6. Cheating death
Starting this list slow, we have Margorie McCall who died in 1705 after she fell ill in Ireland. The story goes that during her wake people were (rudely) talking about a ring that was on her finger, which was very valuable. Some were worried grave robbers would dig her up at night after the funeral to steal her ring (though we can put it also on them wanting to somehow take it for themselves). Even so, they could not make it budge off the finger, so they buried her with it.
That night, like the mourners, feared, robbers came to exhume the body and steal her ring. When they could not take the ring off they decided to cut off the finger to get it. But it did not go as they planned! When the knife pierced Margorie’s skin, she woke up from the dead, scaring the robbers half to death and making them flee. Most probably, due to the period, this was in, Margorie was in a coma and they believed her to be dead, but the pain woke her up. Nevertheless, the woman walked back home to the family, effectively shocking them too.

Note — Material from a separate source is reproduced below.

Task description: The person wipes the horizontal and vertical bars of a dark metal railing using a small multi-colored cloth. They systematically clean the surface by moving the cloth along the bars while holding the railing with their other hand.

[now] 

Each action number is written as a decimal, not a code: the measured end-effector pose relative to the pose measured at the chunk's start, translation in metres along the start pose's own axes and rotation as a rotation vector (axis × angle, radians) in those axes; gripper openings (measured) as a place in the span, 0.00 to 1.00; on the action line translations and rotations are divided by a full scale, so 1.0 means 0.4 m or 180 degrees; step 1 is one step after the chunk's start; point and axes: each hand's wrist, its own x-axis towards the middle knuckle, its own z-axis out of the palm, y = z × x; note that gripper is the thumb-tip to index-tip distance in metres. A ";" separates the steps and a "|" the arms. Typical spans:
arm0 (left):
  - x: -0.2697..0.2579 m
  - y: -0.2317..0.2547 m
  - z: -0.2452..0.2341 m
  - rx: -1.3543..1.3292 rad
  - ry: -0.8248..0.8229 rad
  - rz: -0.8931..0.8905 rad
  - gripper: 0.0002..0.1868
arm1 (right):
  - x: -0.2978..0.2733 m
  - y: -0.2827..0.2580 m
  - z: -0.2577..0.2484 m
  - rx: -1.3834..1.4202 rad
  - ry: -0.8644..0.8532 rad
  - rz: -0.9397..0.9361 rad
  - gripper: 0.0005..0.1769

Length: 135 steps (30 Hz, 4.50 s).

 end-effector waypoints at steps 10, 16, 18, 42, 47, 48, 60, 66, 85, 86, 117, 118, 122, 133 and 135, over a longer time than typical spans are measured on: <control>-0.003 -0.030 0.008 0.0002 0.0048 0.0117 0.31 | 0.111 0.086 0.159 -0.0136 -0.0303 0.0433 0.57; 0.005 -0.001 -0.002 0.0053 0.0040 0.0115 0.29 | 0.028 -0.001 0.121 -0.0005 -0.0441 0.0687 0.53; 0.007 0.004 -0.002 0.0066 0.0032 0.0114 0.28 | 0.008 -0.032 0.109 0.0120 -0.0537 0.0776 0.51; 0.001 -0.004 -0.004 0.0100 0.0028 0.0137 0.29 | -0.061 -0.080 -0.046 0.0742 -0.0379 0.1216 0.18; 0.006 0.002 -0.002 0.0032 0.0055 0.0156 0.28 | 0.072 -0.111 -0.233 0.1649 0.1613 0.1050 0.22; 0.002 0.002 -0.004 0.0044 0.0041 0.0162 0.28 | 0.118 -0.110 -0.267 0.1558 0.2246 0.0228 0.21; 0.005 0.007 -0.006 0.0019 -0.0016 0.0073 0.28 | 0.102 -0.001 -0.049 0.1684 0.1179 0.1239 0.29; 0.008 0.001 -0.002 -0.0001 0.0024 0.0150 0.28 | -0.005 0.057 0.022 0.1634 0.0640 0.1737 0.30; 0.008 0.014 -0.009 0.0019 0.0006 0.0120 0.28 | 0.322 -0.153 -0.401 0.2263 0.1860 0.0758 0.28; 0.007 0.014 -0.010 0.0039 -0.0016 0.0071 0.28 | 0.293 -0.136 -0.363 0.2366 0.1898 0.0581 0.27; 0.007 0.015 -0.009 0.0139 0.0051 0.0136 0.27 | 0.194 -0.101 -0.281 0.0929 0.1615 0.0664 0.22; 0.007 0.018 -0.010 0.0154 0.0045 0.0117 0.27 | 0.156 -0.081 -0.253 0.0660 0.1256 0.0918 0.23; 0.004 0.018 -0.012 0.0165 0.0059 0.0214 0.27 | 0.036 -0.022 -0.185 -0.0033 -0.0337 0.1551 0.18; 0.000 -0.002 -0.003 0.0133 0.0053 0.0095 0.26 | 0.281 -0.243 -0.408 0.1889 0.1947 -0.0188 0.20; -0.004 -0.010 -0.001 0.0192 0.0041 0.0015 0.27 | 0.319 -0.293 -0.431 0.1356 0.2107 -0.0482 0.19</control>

She died of natural causes years later being buried in the same graveyard. The woman had a great sense of humor: on her tombstone there’s the inscription “Lived Once, Buried Twice”. What happened to her ring is unknown.
5. A true fighter
Jim Bowie was the designer of the Bowie knife, and his life had thrown him a lot of hardships, but it took a lot before he managed to die, as the man truly refused to die. He took part in the Texas Revolution, standing up proud in the battle of the Alamo which was his last battle. But before he took part in all of these, he first cheated death in 1828, when he won a duel by killing a man.
Bowie was a known drunk and he also had yellow fever at one point. Health problems did not evade him as it is believed he had typhoid or pulmonary tuberculosis, potentially both! None of these took his life, not even after he fell from a roof and broke several ribs leaving him with impaired breathing and made him bedridden at the start of the Battle of the Alamo. Witnesses say that they saw enemies go to his sickbed and attack him with bayonets, even carrying him out to the square to continue to stab him. Despite being wounded and feverish, Bowies continued to fight them, even when he was brought back to bed. He fired his rifle at them, and when they got close enough he got up and stabbed a man with the knife he designed, then shot another one at close range before the life drained out of him.
It took more than a surprise attack to take Jim Bowie down, and even then, he made sure it would not be an easy feat to kill an injured, feverish man.
4. Flying shenanigans
There is little chance that you have heard of New Zealand pilot Keith Caldwell, but his action during World War I went down in history. Besides being the “highest scoring” New Zealand air ace (25 successful missions), he was one of the fearless, aggressive pilots. Despite being late to enlist when the war broke out, he ended up in the Flying School and later in England as part of the Royal Flying Corps. He was soon promoted to flying commander and was known to be a very skilled fighter, even doing daring feints and tail-spin dives in duels with the flying German ace Werner Voss. Many tried to kill him, but none managed
His luck ran out in the final weeks of World War I when he collided with another aircraft mid-flight, damaging his wing struts. This sent him spinning downwards. Daring and not wanting to see his end there, Caldwell crawled onto the lower wing as he fell down, removed the obstruction, and then held the wing strut as he piloted with his other hand. He managed to fly the plane over British Lines and jump out of the plane before it crashed. He survived World War I without a scratch, and was active during the Second World War too, living his life peacefully as a farmer in New Zealand when not active.
Nothing could kill this man, neither wars nor plane crashes, only old age could get him!